Kronologi OTT KPK di Tulungagung
Operasi KPK di Tulungagung berlangsung sejak siang hingga malam hari. Tim KPK lebih dulu mendatangi Pendapa Kongas Arum Kusumaning Bongso pada pukul 15.00 WIB. Penggeledahan juga dilakukan di kantor Dinas PUPR Kabupaten Tulungagung. Dalam proses tersebut, anggota Satpol PP diminta menyerahkan ponsel mereka. Malam harinya, sejumlah pejabat dari Pemerintah Kabupaten Tulungagung terlihat datang ke Polres Tulungagung, diduga untuk pemeriksaan lanjutan oleh KPK.
Beberapa Pejabat Datangi Polres, Bawa Dokumen
Beberapa pejabat yang hadir di Polres antara lain:
* Yulius Rama Isworo, datang bersama personel KPK sambil membawa kardus berisi dokumen
* Dwi Yoga, membawa koper yang diduga berisi berkas penting
* Makrus Mannan
* Arif Effendi
* Hartono
* Zuhrotul Aini
* Dwi Hari Subagyo
Sumber internal kepolisian menyebutkan, “Memang ada aktivitas KPK,” yang semakin menguatkan dugaan adanya proses penegakan hukum yang sedang berlangsung.
Profil Gatut Sunu Wibowo
Gatut Sunu Wibowo dikenal sebagai kepala daerah yang memiliki latar belakang kuat di dunia usaha sebelum terjun ke politik. Sebelum menjabat sebagai Bupati Tulungagung, ia lebih dulu menjadi Wakil Bupati periode 2021–2024, mendampingi Maryoto Birowo. Di luar pemerintahan, ia merupakan pengusaha material bangunan dengan jaringan bisnis yang tersebar di wilayah Tulungagung dan Trenggalek.

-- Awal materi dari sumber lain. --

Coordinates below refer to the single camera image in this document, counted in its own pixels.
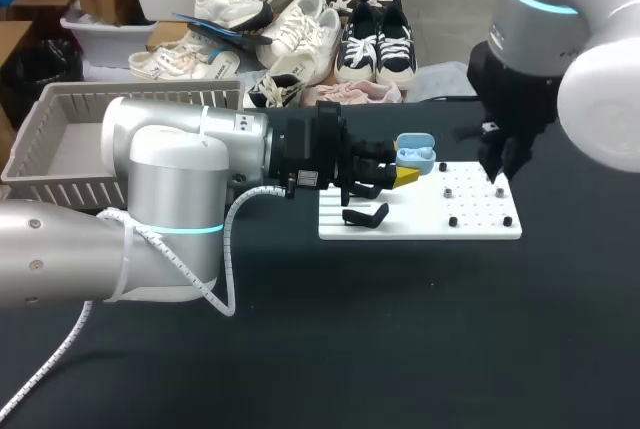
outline cable
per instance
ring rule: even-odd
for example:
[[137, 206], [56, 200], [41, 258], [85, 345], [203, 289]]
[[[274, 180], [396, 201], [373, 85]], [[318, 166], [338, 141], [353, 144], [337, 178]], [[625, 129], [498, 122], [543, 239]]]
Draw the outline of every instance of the cable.
[[56, 352], [53, 353], [49, 360], [45, 362], [40, 369], [38, 369], [38, 372], [31, 376], [31, 379], [29, 379], [26, 384], [22, 386], [22, 388], [16, 393], [16, 395], [13, 396], [11, 400], [5, 404], [2, 410], [0, 410], [0, 423], [2, 423], [2, 421], [9, 415], [9, 413], [20, 403], [22, 399], [24, 399], [29, 391], [33, 389], [38, 382], [40, 382], [40, 379], [42, 379], [47, 374], [47, 372], [51, 370], [54, 364], [58, 362], [58, 360], [64, 355], [64, 353], [67, 352], [67, 350], [71, 347], [71, 344], [73, 344], [73, 341], [76, 340], [78, 334], [80, 334], [80, 331], [89, 318], [89, 314], [91, 313], [91, 306], [93, 306], [93, 302], [84, 302], [84, 306], [82, 306], [82, 311], [80, 312], [80, 317], [78, 318], [76, 325], [73, 326], [73, 329], [71, 329], [71, 332], [64, 340], [64, 342], [60, 345], [60, 347], [58, 347], [58, 349], [56, 349]]
[[224, 269], [227, 282], [227, 304], [218, 299], [209, 289], [205, 286], [198, 276], [196, 276], [191, 270], [182, 262], [182, 260], [162, 241], [160, 235], [153, 232], [149, 227], [134, 220], [127, 212], [120, 211], [119, 209], [107, 209], [98, 214], [100, 219], [114, 220], [121, 222], [122, 224], [131, 224], [134, 230], [140, 234], [149, 244], [155, 247], [160, 253], [173, 264], [180, 273], [191, 283], [193, 287], [198, 289], [204, 298], [209, 303], [220, 311], [223, 315], [231, 317], [236, 312], [236, 291], [233, 282], [233, 264], [231, 262], [231, 228], [233, 227], [233, 219], [235, 218], [238, 209], [247, 200], [255, 196], [270, 195], [285, 197], [285, 190], [281, 187], [275, 186], [260, 186], [250, 189], [242, 194], [229, 208], [227, 218], [224, 222], [224, 233], [222, 240], [224, 243]]
[[[233, 219], [240, 209], [240, 206], [244, 204], [246, 201], [255, 196], [261, 195], [269, 195], [269, 196], [278, 196], [285, 197], [285, 190], [281, 187], [276, 186], [260, 186], [253, 188], [244, 194], [242, 194], [229, 208], [229, 212], [227, 213], [227, 217], [224, 222], [224, 233], [223, 233], [223, 243], [224, 243], [224, 269], [227, 281], [227, 299], [229, 306], [225, 306], [220, 299], [218, 299], [207, 287], [204, 283], [198, 279], [198, 277], [189, 270], [187, 266], [180, 260], [175, 253], [167, 247], [167, 245], [162, 242], [160, 236], [155, 232], [151, 231], [144, 224], [140, 224], [135, 221], [127, 212], [120, 211], [118, 209], [107, 209], [98, 214], [98, 218], [106, 219], [106, 220], [115, 220], [121, 222], [122, 224], [131, 223], [138, 234], [140, 234], [149, 244], [151, 244], [154, 248], [160, 251], [160, 253], [169, 260], [187, 280], [198, 289], [204, 298], [211, 303], [213, 307], [218, 309], [222, 314], [227, 317], [233, 316], [236, 312], [236, 291], [235, 285], [233, 282], [233, 266], [231, 263], [231, 229], [233, 227]], [[31, 389], [51, 370], [56, 362], [64, 355], [65, 352], [71, 347], [71, 344], [76, 340], [78, 334], [84, 327], [87, 319], [89, 318], [89, 314], [91, 312], [91, 307], [93, 305], [92, 301], [85, 301], [84, 306], [82, 307], [82, 312], [80, 312], [80, 317], [76, 322], [73, 329], [64, 340], [64, 342], [60, 345], [60, 347], [53, 353], [53, 355], [49, 358], [44, 365], [38, 369], [31, 379], [27, 381], [27, 383], [22, 386], [22, 388], [16, 393], [15, 396], [11, 398], [11, 400], [5, 404], [5, 406], [0, 410], [0, 423], [9, 415], [9, 413], [20, 403], [22, 399], [29, 393]]]
[[425, 99], [425, 101], [442, 101], [442, 102], [477, 102], [478, 96], [436, 96]]

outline gray plastic basket
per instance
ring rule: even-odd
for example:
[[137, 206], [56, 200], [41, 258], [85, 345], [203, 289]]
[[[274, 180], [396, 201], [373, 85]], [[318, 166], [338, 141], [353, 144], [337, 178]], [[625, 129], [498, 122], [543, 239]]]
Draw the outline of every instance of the gray plastic basket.
[[102, 119], [120, 96], [242, 110], [237, 80], [48, 85], [22, 124], [2, 181], [12, 199], [72, 209], [126, 207], [126, 185], [100, 157]]

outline black table surface
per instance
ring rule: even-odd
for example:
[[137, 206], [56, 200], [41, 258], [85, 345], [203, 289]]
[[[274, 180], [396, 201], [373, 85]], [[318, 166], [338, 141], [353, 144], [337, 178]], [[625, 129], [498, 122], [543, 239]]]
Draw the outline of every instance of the black table surface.
[[[449, 161], [473, 160], [477, 142], [451, 130], [482, 117], [343, 112], [363, 137], [431, 132]], [[98, 304], [5, 427], [637, 428], [640, 176], [555, 125], [512, 190], [523, 236], [508, 242], [322, 241], [317, 194], [253, 199], [234, 225], [235, 317], [203, 300]], [[0, 310], [0, 400], [79, 311]]]

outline yellow object
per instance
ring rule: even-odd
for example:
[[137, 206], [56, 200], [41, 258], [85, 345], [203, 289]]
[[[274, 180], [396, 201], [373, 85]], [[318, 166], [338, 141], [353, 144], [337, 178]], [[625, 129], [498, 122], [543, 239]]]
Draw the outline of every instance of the yellow object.
[[413, 169], [411, 167], [396, 167], [396, 182], [393, 183], [393, 188], [405, 186], [416, 182], [420, 177], [420, 169]]

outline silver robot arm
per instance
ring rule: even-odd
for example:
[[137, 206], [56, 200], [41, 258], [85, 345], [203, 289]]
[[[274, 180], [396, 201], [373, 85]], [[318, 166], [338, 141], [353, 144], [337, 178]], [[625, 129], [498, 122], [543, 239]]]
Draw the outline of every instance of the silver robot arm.
[[[227, 223], [238, 203], [253, 195], [292, 199], [297, 188], [331, 183], [342, 189], [346, 206], [350, 194], [375, 198], [420, 175], [420, 169], [396, 170], [393, 140], [353, 140], [332, 103], [318, 105], [310, 120], [289, 119], [274, 133], [264, 114], [118, 98], [105, 114], [101, 151], [105, 168], [126, 187], [128, 214], [109, 213], [122, 219], [116, 222], [45, 203], [1, 203], [0, 305], [178, 302], [204, 295], [231, 315], [231, 293], [224, 307], [206, 292], [220, 274], [223, 252], [223, 274], [233, 290], [230, 235], [223, 235], [232, 191], [249, 190], [233, 203]], [[279, 187], [256, 188], [265, 178]], [[386, 215], [378, 212], [345, 210], [343, 218], [377, 227]], [[161, 240], [197, 279], [140, 229]]]
[[498, 0], [469, 80], [500, 131], [479, 153], [512, 177], [558, 116], [607, 166], [640, 172], [640, 0]]

Karier politiknya tergolong cepat, mengingat ia baru bergabung dengan PDI Perjuangan pada November 2021, namun berhasil memenangkan Pilkada dalam waktu singkat.
Riwayat Pendidikan
Perjalanan pendidikan Gatut Sunu turut membentuk gaya kepemimpinannya:
* S2: UIN Sayyid Ali Rahmatullah Tulungagung (2021–2023)
* S1: Universitas Merdeka Malang (1988–1992)

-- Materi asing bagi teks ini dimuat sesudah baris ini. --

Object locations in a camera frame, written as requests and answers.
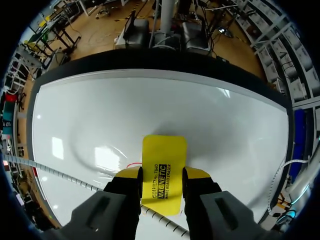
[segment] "blue panel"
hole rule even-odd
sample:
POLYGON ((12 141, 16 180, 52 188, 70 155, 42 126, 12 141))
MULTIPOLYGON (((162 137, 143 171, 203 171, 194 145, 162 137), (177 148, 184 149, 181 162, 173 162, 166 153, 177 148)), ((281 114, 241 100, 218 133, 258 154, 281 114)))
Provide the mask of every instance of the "blue panel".
MULTIPOLYGON (((294 111, 294 147, 292 159, 303 159, 306 146, 306 114, 304 110, 294 111)), ((292 163, 289 175, 295 181, 301 169, 301 163, 292 163)))

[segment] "red wire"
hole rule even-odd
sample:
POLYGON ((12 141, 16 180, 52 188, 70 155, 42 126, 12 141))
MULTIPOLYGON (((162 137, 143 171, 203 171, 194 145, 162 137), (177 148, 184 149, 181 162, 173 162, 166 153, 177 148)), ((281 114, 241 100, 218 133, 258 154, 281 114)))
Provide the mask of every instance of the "red wire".
POLYGON ((126 169, 127 169, 128 167, 130 167, 131 165, 135 165, 135 164, 142 164, 142 162, 133 162, 133 163, 130 163, 130 164, 128 164, 128 166, 126 166, 126 169))

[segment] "desk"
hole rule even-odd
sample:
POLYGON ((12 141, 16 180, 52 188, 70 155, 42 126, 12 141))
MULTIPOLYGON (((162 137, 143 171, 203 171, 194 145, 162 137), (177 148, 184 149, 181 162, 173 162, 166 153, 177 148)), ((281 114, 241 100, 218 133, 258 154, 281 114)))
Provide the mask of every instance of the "desk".
POLYGON ((57 25, 59 24, 59 21, 60 21, 62 18, 64 18, 63 14, 64 14, 64 13, 61 12, 60 15, 57 15, 57 16, 55 17, 55 19, 53 19, 53 20, 50 21, 50 22, 47 22, 47 24, 46 24, 45 26, 41 27, 41 28, 38 30, 38 33, 34 34, 34 35, 30 38, 29 43, 35 42, 35 45, 37 46, 37 43, 38 43, 39 41, 41 41, 50 51, 54 52, 54 50, 49 46, 49 44, 48 44, 46 41, 43 40, 43 37, 44 37, 45 34, 47 34, 47 33, 49 33, 49 32, 52 32, 52 33, 54 33, 54 35, 56 36, 56 38, 59 39, 60 42, 62 42, 62 44, 66 47, 68 53, 71 53, 71 52, 74 50, 74 48, 76 47, 77 42, 81 39, 81 36, 78 36, 78 37, 76 38, 76 40, 73 40, 73 39, 70 37, 70 35, 66 32, 65 27, 63 27, 63 28, 61 29, 62 34, 61 34, 61 35, 59 34, 59 32, 57 31, 56 28, 57 28, 57 25), (65 35, 65 36, 67 37, 67 39, 70 40, 71 45, 68 45, 68 44, 66 43, 66 41, 63 40, 63 38, 62 38, 63 35, 65 35))

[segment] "black monitor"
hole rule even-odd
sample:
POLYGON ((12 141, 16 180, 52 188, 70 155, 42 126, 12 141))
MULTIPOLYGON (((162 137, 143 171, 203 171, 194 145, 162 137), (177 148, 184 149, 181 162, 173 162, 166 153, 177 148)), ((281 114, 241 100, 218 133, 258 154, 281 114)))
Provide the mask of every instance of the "black monitor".
POLYGON ((132 11, 130 13, 128 21, 126 21, 124 26, 124 33, 123 33, 123 39, 129 40, 130 35, 133 33, 133 30, 135 29, 135 17, 136 11, 132 11))

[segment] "white cable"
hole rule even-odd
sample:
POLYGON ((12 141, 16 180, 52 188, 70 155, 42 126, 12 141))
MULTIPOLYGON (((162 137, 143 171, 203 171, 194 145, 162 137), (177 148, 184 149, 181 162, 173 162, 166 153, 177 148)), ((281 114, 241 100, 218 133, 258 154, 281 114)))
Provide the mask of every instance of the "white cable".
POLYGON ((199 17, 198 17, 198 15, 197 15, 197 11, 196 11, 195 0, 192 0, 192 3, 193 3, 193 9, 194 9, 195 19, 199 20, 199 17))
POLYGON ((175 36, 168 36, 168 37, 166 37, 165 39, 162 39, 161 41, 159 41, 155 46, 157 46, 157 45, 159 45, 160 43, 163 43, 165 40, 168 40, 168 39, 173 38, 173 37, 175 37, 175 36))
POLYGON ((45 171, 47 173, 51 173, 51 174, 56 175, 56 176, 58 176, 60 178, 63 178, 63 179, 66 179, 68 181, 71 181, 73 183, 76 183, 76 184, 80 185, 81 187, 89 189, 89 190, 91 190, 93 192, 102 191, 102 189, 100 189, 100 188, 98 188, 96 186, 93 186, 93 185, 91 185, 89 183, 81 181, 78 178, 75 178, 75 177, 70 176, 68 174, 65 174, 63 172, 54 170, 54 169, 52 169, 52 168, 50 168, 48 166, 42 165, 42 164, 37 163, 35 161, 24 159, 24 158, 18 157, 18 156, 6 155, 6 154, 3 155, 3 159, 5 161, 7 161, 7 162, 16 163, 16 164, 23 164, 23 165, 27 165, 27 166, 30 166, 30 167, 33 167, 33 168, 41 169, 41 170, 43 170, 43 171, 45 171))
POLYGON ((153 41, 154 36, 155 36, 156 24, 157 24, 158 14, 159 14, 159 5, 160 5, 160 0, 156 0, 152 32, 151 32, 151 37, 150 37, 150 41, 149 41, 149 48, 151 48, 152 41, 153 41))
POLYGON ((269 195, 268 195, 268 212, 270 215, 272 215, 272 210, 271 210, 271 198, 272 198, 272 193, 273 193, 273 187, 275 185, 275 182, 276 182, 276 178, 278 176, 278 174, 282 171, 282 169, 285 167, 285 166, 288 166, 289 164, 292 164, 292 163, 301 163, 301 164, 306 164, 308 163, 309 160, 299 160, 299 159, 294 159, 294 160, 290 160, 290 161, 287 161, 285 162, 283 165, 281 165, 278 170, 275 172, 275 175, 272 179, 272 182, 271 182, 271 186, 270 186, 270 190, 269 190, 269 195))
POLYGON ((171 49, 171 50, 173 50, 173 51, 176 51, 176 49, 175 48, 173 48, 172 46, 168 46, 168 45, 155 45, 155 46, 153 46, 152 47, 153 49, 155 49, 155 48, 165 48, 165 49, 171 49))
MULTIPOLYGON (((45 172, 48 172, 50 174, 56 175, 60 178, 63 178, 65 180, 71 181, 75 184, 80 185, 81 187, 84 187, 86 189, 89 189, 93 192, 97 192, 97 191, 103 191, 103 189, 98 188, 96 186, 93 186, 87 182, 81 181, 78 178, 75 178, 73 176, 70 176, 68 174, 65 174, 63 172, 54 170, 48 166, 42 165, 40 163, 37 163, 35 161, 31 161, 28 159, 24 159, 22 157, 17 157, 17 156, 12 156, 12 155, 7 155, 7 154, 3 154, 3 160, 7 161, 7 162, 11 162, 11 163, 15 163, 15 164, 23 164, 23 165, 27 165, 33 168, 37 168, 37 169, 41 169, 45 172)), ((153 211, 152 209, 141 205, 141 210, 143 211, 143 214, 146 216, 151 216, 153 219, 158 220, 159 223, 163 224, 166 228, 171 229, 173 232, 177 233, 180 235, 180 237, 182 237, 183 239, 190 239, 190 233, 188 230, 184 229, 183 227, 179 226, 178 224, 176 224, 175 222, 169 220, 168 218, 166 218, 165 216, 161 215, 160 213, 157 213, 155 211, 153 211)))
POLYGON ((221 6, 221 7, 216 7, 216 8, 205 8, 205 10, 208 10, 208 11, 214 11, 214 10, 220 10, 220 9, 232 8, 232 7, 236 7, 236 6, 238 6, 238 4, 229 5, 229 6, 221 6))
POLYGON ((165 226, 167 229, 171 229, 171 231, 180 235, 182 239, 190 239, 190 233, 188 230, 184 229, 182 226, 174 223, 170 219, 166 218, 165 216, 153 211, 152 209, 141 205, 141 212, 143 215, 151 216, 153 219, 156 219, 159 223, 165 226))

* SMAK Santo Thomas Aquino (1985–1988)
* SMP Negeri Bandung (1982–1985)
* SDN Gandong 1 (1976–1982)
Harta Kekayaan Gatut Sunu Wibowo
Berdasarkan Laporan Harta Kekayaan Penyelenggara Negara (LHKPN) 2022, total kekayaan Gatut Sunu Wibowo mencapai sekitar Rp17,8 miliar. Aset tanah dan bangunan menjadi bagian terbesar dari kekayaannya, tersebar di Tulungagung, Trenggalek, Surabaya, hingga luar daerah. Nilainya mencapai miliaran rupiah dari puluhan bidang properti.

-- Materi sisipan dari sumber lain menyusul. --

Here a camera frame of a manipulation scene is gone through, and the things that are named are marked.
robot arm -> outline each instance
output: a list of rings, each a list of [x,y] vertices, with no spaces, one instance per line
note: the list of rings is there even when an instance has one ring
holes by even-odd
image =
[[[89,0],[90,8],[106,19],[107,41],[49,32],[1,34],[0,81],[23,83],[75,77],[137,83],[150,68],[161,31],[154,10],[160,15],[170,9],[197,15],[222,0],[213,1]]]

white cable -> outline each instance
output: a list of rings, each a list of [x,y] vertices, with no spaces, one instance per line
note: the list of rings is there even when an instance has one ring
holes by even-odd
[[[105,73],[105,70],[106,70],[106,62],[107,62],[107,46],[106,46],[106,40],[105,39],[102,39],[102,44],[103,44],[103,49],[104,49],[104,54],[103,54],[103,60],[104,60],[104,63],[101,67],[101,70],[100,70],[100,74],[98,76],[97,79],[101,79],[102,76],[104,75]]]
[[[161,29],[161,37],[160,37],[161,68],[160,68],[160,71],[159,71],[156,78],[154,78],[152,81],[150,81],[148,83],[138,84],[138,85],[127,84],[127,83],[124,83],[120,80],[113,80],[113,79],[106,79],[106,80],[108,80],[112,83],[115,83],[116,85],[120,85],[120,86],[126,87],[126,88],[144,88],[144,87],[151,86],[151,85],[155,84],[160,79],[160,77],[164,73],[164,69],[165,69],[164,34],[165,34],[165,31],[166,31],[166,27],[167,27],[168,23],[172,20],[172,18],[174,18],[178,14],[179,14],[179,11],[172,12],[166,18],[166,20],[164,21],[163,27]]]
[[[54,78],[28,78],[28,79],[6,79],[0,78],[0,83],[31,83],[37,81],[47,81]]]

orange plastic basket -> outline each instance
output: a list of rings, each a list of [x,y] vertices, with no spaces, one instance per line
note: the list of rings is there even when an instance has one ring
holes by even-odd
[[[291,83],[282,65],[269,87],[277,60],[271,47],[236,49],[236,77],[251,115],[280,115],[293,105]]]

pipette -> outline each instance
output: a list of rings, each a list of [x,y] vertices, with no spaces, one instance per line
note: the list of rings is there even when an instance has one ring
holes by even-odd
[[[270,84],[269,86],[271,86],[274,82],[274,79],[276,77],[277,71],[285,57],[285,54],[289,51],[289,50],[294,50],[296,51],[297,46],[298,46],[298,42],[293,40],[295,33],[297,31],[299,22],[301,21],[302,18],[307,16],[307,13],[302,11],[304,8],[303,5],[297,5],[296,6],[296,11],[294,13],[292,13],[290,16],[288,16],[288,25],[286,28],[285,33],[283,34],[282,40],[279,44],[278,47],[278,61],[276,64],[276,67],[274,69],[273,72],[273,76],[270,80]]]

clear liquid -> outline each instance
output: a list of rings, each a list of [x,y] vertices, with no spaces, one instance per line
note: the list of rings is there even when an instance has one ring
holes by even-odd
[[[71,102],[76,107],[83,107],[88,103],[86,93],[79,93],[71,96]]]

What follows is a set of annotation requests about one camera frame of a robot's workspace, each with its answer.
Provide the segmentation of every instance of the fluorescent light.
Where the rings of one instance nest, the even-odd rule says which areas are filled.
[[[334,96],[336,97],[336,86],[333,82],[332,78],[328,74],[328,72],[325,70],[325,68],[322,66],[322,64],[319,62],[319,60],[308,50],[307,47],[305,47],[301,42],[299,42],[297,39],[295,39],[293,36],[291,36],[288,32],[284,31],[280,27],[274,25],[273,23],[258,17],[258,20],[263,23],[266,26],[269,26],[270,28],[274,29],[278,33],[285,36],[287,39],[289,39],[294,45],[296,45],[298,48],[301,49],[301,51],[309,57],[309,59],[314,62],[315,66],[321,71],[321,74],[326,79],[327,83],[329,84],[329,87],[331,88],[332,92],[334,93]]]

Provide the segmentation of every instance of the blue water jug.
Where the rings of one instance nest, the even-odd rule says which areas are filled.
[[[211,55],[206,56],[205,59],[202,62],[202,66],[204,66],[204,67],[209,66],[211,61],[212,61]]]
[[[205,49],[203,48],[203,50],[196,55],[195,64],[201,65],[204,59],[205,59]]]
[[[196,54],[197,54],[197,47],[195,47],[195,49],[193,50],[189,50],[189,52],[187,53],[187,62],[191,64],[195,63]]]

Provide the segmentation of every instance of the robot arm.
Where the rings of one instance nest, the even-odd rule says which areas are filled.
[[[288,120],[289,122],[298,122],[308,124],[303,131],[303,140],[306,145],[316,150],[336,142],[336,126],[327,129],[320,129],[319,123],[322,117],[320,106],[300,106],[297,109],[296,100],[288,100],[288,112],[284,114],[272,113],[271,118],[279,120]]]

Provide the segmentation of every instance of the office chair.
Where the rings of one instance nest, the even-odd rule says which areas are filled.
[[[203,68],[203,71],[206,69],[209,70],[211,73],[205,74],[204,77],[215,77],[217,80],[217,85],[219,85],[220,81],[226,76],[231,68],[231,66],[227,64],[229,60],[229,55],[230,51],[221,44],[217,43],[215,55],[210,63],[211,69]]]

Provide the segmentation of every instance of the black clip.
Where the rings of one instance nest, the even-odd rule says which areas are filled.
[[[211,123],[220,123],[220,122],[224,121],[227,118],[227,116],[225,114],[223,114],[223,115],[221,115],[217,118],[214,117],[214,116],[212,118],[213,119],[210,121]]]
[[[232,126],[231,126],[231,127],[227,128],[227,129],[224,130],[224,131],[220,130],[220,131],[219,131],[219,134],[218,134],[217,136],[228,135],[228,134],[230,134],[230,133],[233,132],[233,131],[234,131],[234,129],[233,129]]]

Kendaraan dan Alat Transportasi
- Toyota Vellfire tahun 2018 senilai Rp800 juta
- Mitsubishi Pajero Sport tahun 2018 senilai Rp425 juta
- Toyota Innova tahun 2021 senilai Rp450 juta
- Sejumlah truk operasional dan sepeda motor
Aset Lainnya
- Harta bergerak lainnya: Rp525 juta
- Kas dan setara kas: sekitar Rp41,7 juta
Hingga saat ini, Komisi Pemberantasan Korupsi belum memberikan penjelasan detail terkait konstruksi perkara dalam OTT tersebut. Publik kini menanti perkembangan lebih lanjut, termasuk siapa saja pihak yang terlibat, barang bukti yang diamankan, serta dugaan kasus yang menjerat Bupati Tulungagung.
Kasus ini menjadi perhatian luas karena melibatkan kepala daerah aktif dan berpotensi berdampak pada jalannya pemerintahan di Kabupaten Tulungagung.